Outro dos temas centrais incidiu sobre o ensino de português no estrangeiro. Durante as reuniões realizadas em Lisboa decorreram encontros de trabalho com o Camões – Instituto da Cooperação e da Língua, dedicados à análise dos desafios e das oportunidades de expansão da rede de ensino da língua portuguesa junto das comunidades emigrantes, procurando reforçar a promoção da língua e da cultura portuguesas além-fronteiras.
No domínio dos serviços públicos, o Conselho Permanente dirigiu também um conjunto de propostas ao Instituto dos Registos e do Notariado (IRN), defendendo medidas destinadas a acelerar e uniformizar os processos de nacionalidade e de registos civis, reforçar a digitalização dos serviços, melhorar a interoperabilidade entre o IRN e a rede consular portuguesa e ampliar a formação técnica dos postos consulares.
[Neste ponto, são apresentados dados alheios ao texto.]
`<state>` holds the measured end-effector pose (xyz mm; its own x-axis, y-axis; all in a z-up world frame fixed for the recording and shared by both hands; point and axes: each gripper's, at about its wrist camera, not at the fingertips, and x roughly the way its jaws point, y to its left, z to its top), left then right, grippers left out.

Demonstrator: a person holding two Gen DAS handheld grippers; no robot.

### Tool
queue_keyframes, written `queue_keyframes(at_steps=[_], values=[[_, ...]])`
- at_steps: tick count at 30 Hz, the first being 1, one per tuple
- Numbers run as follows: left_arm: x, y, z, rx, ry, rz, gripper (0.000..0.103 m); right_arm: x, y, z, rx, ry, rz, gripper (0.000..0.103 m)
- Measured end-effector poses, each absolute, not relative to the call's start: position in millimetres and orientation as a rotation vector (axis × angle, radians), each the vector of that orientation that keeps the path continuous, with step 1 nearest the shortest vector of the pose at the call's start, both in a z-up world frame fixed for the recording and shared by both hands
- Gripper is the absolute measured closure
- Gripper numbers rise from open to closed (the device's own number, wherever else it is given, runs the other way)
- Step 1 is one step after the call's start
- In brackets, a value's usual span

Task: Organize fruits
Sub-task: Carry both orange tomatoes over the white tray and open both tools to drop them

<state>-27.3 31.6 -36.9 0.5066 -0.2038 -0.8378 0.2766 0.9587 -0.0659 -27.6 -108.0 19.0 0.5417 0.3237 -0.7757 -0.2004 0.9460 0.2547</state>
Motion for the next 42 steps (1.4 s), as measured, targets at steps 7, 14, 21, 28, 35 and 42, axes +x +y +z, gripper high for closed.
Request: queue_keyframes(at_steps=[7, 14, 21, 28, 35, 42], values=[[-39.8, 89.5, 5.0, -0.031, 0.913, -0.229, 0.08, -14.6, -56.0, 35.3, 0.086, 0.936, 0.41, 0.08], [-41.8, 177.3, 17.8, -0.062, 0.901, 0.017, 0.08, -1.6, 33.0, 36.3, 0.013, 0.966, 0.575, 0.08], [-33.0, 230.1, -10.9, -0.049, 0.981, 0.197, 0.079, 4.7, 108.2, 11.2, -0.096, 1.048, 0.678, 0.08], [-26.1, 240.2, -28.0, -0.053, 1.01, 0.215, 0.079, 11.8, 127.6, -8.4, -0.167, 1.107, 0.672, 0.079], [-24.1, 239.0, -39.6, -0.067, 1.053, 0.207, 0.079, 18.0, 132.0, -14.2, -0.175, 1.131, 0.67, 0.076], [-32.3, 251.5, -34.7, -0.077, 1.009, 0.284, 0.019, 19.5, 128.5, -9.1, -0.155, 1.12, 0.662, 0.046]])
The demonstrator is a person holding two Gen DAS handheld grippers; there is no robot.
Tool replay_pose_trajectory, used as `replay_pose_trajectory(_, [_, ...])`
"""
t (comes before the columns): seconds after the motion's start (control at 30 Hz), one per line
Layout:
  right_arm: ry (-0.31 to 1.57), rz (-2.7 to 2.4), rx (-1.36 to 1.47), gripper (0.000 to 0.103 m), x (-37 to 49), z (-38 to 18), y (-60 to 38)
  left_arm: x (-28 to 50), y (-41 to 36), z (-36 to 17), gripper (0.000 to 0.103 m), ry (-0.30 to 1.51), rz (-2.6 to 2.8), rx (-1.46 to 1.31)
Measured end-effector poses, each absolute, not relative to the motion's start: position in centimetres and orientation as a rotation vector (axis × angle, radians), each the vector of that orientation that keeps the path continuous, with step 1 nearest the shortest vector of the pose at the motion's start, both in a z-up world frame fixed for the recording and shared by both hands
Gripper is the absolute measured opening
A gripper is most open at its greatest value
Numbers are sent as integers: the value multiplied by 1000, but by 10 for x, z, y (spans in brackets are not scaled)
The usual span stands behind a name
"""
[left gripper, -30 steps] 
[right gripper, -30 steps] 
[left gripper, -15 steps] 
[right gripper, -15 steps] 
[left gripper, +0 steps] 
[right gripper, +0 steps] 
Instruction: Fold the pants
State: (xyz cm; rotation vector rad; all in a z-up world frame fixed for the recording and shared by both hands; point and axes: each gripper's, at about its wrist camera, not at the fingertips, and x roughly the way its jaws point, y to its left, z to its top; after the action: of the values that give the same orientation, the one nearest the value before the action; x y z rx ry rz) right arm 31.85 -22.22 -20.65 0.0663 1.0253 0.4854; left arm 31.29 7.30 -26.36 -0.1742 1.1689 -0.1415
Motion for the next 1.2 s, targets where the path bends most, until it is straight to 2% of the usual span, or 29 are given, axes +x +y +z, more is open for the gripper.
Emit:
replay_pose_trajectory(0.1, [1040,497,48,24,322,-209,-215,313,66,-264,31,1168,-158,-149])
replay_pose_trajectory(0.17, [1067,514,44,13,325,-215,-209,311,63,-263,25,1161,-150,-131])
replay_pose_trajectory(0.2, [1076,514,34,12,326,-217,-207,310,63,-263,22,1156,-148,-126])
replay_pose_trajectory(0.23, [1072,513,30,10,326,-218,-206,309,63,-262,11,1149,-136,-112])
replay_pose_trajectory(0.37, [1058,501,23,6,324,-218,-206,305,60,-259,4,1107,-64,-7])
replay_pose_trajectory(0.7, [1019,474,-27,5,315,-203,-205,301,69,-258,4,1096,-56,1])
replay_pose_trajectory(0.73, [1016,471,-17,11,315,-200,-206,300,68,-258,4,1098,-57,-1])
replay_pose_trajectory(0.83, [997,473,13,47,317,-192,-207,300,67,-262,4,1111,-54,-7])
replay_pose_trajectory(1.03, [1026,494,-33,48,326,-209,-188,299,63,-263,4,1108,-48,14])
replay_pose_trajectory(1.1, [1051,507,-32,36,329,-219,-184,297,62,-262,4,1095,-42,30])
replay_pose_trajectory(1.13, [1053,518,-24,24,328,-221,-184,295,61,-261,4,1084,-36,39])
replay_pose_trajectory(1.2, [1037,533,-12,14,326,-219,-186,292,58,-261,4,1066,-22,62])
O objetivo passa por “garantir maior previsibilidade nos prazos de resposta e uma aplicação uniforme dos critérios utilizados nos processos que envolvem portugueses residentes no estrangeiro”.
O comunicado reforça ainda a posição do CCP relativamente ao seu papel institucional, sugerindo uma participação mais ativa na definição das políticas públicas dirigidas às comunidades portuguesas.
Recorde-se que, desde 2023, o Conselho passou a ser obrigatoriamente consultado em matérias relacionadas com a diáspora portuguesa, reforçando a sua legitimidade enquanto órgão consultivo do Estado.
No plano organizativo, o CP-CCP confirma a consolidação do atual mandato através da assinatura do Relatório Anual de Atividades, da aprovação do Código de Conduta dos Conselheiros e da reeleição da Mesa Diretora, decisões que encerraram o ciclo de reuniões presenciais do Conselho Permanente realizadas na capital portuguesa.